Hi, This is Small Business, a podcast brought to you by Amazon. I’m your host, Andrea Marquez. On This is Small Business we cover all things small business that will help you start, build, and scale your business. We will hear from guests with diverse backgrounds, point of views, and stories, with the hope of hearing from many types of small business entrepreneurs. By the end of each episode, I'll point out key takeaways that you can use on your business journey.
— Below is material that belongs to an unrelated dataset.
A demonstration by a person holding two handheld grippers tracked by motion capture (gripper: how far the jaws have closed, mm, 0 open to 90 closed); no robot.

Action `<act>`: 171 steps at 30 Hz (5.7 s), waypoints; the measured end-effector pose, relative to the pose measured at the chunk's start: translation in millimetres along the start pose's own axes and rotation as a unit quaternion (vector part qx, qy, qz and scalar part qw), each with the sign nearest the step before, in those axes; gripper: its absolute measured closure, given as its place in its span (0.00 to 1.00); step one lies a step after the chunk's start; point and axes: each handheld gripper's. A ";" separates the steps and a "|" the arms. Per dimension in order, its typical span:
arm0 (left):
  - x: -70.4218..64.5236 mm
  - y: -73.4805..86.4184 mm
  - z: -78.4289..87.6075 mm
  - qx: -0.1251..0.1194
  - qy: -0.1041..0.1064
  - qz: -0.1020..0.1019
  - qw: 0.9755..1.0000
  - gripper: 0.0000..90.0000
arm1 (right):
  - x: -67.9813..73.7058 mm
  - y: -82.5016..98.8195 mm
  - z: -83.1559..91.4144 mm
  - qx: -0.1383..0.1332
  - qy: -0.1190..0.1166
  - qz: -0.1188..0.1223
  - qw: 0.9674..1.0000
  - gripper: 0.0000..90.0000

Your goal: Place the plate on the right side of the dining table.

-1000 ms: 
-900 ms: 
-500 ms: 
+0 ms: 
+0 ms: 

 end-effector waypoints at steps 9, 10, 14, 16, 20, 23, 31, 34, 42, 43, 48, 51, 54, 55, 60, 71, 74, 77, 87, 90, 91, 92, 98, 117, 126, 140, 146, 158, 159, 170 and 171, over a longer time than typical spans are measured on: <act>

[00:01:00] We’re at the last episode of the third season of This is Small Business. And for the season finale, we decided to talk about a slightly different type of business: a seasonal one. A seasonal business gets most or all their revenue from one season. We’ll be talking to Charlie Weiss, owner of Jummy, an organic hot cocoa company, about how to manage a seasonal business and ways you can stay profitable all year long. Like most of the businesses we feature on This is Small Business, you can find Jummy in the Amazon store. I thought Jummy was the perfect business for this because hot chocolate is sometimes considered a seasonal drink. If you’re like me, as soon as November starts, it’s hot chocolate season. I like to enjoy it best during colder months. For seasonal business owners, it can be worrying to have a product that tends to sell more during certain months.
I was curious to learn about how seasonal business owners can also stay profitable during low selling seasons so I spoke to Charlie. You’ll also hear from familiar experts and small business owners who showed up on other episodes this season. They’ll be pointing out and expanding on some of the takeaways. [00:02:00] So if you have a seasonal business and are looking for ways to stay profitable or keep your customers coming back during the slower seasons, then this episode is for you.
Also, don't forget that if you want to hear your story on This is Small Business, we have a voicemail line where you can ask questions or share your entrepreneurial story. We want to hear from you! Find the link to the voicemail line in the episode description.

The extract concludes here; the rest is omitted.